#### [Work item]
Write out the data below exactly, from its first line to the line containing "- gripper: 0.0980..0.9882", that line included.

----------------

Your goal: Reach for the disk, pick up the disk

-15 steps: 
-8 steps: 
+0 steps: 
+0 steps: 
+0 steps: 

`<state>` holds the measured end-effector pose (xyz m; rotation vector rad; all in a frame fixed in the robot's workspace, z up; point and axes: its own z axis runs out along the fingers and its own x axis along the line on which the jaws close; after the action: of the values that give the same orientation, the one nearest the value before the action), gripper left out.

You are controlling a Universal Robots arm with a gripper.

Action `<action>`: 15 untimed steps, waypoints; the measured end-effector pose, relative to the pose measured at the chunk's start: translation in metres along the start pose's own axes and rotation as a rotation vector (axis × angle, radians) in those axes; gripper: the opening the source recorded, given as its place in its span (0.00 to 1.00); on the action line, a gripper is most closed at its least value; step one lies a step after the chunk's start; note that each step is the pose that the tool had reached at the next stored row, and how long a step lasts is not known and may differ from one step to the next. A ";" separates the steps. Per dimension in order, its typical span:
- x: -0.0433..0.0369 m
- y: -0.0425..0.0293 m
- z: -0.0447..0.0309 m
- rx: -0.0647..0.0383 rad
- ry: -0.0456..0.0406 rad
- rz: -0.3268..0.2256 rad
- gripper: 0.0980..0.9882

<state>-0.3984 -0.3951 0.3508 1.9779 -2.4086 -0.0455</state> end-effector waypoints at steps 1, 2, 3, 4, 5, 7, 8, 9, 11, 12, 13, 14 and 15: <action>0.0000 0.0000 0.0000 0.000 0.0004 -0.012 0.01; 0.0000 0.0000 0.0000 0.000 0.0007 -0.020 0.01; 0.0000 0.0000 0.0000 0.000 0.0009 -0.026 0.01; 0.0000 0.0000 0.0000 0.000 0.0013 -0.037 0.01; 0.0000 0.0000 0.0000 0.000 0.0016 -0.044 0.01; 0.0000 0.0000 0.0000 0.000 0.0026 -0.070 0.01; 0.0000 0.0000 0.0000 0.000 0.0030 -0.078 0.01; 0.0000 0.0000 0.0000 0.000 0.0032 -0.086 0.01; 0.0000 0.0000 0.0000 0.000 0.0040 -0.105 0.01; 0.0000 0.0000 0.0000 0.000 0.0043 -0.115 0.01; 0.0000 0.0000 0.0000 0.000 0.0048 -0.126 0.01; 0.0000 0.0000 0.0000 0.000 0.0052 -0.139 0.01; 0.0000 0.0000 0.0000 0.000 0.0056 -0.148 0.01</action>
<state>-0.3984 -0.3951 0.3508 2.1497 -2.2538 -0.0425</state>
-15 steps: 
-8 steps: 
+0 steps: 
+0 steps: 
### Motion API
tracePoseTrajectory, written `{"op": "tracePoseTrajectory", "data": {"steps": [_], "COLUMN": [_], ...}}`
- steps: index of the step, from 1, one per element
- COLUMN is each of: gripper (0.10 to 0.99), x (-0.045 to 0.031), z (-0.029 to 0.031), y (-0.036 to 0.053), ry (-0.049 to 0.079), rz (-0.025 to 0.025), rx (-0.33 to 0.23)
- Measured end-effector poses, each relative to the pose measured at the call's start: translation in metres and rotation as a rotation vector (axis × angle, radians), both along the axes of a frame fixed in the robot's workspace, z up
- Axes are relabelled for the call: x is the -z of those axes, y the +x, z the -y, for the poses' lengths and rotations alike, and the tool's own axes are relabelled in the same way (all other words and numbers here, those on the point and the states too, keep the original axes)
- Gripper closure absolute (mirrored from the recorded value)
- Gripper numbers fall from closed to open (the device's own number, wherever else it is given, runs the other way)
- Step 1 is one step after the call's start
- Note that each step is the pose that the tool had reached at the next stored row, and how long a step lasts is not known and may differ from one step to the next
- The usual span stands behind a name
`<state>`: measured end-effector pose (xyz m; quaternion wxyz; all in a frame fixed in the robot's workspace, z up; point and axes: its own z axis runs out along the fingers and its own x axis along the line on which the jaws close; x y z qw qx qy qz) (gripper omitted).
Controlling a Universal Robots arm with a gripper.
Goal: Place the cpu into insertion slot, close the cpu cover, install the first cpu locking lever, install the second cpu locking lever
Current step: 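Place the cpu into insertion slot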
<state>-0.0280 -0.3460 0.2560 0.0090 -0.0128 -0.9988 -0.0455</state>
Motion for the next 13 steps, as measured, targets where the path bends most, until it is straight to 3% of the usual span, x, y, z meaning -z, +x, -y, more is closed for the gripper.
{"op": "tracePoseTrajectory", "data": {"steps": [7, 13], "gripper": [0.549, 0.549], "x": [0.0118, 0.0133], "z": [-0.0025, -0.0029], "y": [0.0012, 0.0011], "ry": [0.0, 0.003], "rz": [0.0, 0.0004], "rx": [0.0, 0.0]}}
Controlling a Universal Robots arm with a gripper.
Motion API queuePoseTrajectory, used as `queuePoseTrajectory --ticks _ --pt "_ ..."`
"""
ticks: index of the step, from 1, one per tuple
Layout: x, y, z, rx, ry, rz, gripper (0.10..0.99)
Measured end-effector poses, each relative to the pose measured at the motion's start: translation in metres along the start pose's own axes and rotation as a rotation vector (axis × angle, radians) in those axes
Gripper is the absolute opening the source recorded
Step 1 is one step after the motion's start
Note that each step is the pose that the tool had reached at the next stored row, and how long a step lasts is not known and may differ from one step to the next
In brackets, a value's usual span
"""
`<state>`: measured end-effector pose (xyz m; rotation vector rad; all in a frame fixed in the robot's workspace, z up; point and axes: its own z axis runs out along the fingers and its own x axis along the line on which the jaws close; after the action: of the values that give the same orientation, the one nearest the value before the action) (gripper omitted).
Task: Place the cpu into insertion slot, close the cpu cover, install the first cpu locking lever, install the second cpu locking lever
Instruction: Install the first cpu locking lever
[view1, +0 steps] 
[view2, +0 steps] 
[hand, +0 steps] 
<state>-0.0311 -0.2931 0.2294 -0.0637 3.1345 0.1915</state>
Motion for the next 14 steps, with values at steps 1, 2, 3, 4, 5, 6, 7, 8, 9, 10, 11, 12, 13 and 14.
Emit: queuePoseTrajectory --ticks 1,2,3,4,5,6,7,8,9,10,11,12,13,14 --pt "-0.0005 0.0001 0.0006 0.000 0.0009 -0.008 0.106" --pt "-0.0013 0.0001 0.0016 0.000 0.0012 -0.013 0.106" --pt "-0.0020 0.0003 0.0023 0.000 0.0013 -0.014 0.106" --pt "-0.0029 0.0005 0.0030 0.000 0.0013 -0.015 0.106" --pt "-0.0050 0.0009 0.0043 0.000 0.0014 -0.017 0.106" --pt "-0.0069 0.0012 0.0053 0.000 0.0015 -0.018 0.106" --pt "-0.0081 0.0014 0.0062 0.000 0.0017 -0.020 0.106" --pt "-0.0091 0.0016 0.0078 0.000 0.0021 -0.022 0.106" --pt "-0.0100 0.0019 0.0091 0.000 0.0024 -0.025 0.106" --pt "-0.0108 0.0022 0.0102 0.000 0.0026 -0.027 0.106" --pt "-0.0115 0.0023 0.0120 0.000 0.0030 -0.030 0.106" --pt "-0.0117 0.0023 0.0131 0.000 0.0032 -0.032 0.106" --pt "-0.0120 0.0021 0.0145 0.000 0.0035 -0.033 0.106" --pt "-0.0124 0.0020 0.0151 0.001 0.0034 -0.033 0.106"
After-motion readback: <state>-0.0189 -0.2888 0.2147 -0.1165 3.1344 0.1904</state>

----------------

#### [Answer space]
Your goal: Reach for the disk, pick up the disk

-15 steps: 
-8 steps: 
+0 steps: 
+0 steps: 
+0 steps: 

`<state>` holds the measured end-effector pose (xyz m; rotation vector rad; all in a frame fixed in the robot's workspace, z up; point and axes: its own z axis runs out along the fingers and its own x axis along the line on which the jaws close; after the action: of the values that give the same orientation, the one nearest the value before the action), gripper left out.

You are controlling a Universal Robots arm with a gripper.

Action `<action>`: 15 untimed steps, waypoints; the measured end-effector pose, relative to the pose measured at the chunk's start: translation in metres along the start pose's own axes and rotation as a rotation vector (axis × angle, radians) in those axes; gripper: the opening the source recorded, given as its place in its span (0.00 to 1.00); on the action line, a gripper is most closed at its least value; step one lies a step after the chunk's start; note that each step is the pose that the tool had reached at the next stored row, and how long a step lasts is not known and may differ from one step to the next. A ";" separates the steps. Per dimension in order, its typical span:
- x: -0.0433..0.0369 m
- y: -0.0425..0.0293 m
- z: -0.0447..0.0309 m
- rx: -0.0647..0.0383 rad
- ry: -0.0456..0.0406 rad
- rz: -0.3268..0.2256 rad
- gripper: 0.0980..0.9882

Work on this exercise is done.